Thursday, February 22, 2007
I spent the day doing nothing whatever constructive.
B, one of my four-year-olds, sings "Row Your Boat" when unaccompanied with his own rather interesting interpretation of the lyrics. I loved it and asked him to sing it over and over until he got bored, so I could try to transcribe it here.
"Row, row your boat
Jenny down the street
Mary, Mary, Mary
Life is just in cream"
Dude, this kid is a pimp. Especially if that last line is actually "Life is Justine Cream." That would be awesome.
One time, a long time ago, I was sitting in a diner in LA with the Friar and Auric (who is, I must reiterate for the purposes of this anecdote, the singer of a successful rock band). Near the end of our lunch, Auric started softly singing along to the diner's piped-in music, keeping rhythm with his fingers on the Formica table top.
The waiter, sassy and dressed in an array of scarves and patches which was probably the height of LA fashion then, swept by our table and remarked to Auric, "Don't quit your day job."
Friar and I laughed and laughed. Oh, boy, did Auric get cut down there! Zing!

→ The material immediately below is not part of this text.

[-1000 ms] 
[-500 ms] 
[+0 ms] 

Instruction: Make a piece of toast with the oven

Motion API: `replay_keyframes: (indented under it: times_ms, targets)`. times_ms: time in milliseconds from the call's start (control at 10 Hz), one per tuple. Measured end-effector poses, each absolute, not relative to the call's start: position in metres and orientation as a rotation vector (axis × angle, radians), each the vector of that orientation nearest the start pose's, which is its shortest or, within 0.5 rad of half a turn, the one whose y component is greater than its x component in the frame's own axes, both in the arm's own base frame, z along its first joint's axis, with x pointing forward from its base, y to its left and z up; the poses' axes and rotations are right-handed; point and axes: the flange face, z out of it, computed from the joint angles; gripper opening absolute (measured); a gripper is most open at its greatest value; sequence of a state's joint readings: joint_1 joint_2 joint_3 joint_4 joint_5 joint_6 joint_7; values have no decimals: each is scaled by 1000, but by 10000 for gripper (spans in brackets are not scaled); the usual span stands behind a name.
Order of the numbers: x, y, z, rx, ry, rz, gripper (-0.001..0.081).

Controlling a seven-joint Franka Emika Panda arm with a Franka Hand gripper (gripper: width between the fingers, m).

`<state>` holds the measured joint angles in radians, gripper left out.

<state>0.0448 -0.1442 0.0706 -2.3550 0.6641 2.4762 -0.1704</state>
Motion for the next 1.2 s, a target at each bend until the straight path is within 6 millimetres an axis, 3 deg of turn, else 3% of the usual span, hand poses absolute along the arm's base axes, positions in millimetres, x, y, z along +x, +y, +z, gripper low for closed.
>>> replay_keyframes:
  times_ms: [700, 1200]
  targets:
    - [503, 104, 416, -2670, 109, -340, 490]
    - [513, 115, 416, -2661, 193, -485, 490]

...And then Auric went home to his mansion where his model wife was waiting for him. Okay, we little people need to take our victories where we can find them.
Wednesday, February 21, 2007
But he also once thought a flash drive was a package of candy and tried to eat it.
Tuesday, February 20, 2007
[Speaking of which, the old question "would you rather be deaf or blind" came up the other night at the bar with 74 and Friar, and as in this post, I said I'd probably rather be blind, because I can always listen to books on tape as well as music. And 74 said, "Yes, but if I were blind, I wouldn't be able to watch porn."]
- 25% of students who are deaf or who have another form of hearing loss (about 83 out of 1000 students!) have another disability as well.
- almost half of students with visual impairments (2 out of 1000) have another disability as well.
I learned a new word. "Adventitious," in medicine, means not innate, coming from an external source, acquired. As in congenital vs. adventitious hearing loss.
Monday, February 19, 2007
In the evening, no Social Studies, but our group met up in the State School library in order to hammer out the first rough division of labor for our FDR lesson plan project. I'm going to be focusing on his polio and how that shaped his role as a model for good citizenship as well as what is now known as "cultural diversity."
If this were for an actual fourth grade class, I wonder if I could get away with taping broomsticks to the kids' legs in gym and having them act out activities, as a way to have them get a closer understanding of walking with a brace?
Sunday, February 18, 2007
A tribute compilation: Sing Hollies In Reverse.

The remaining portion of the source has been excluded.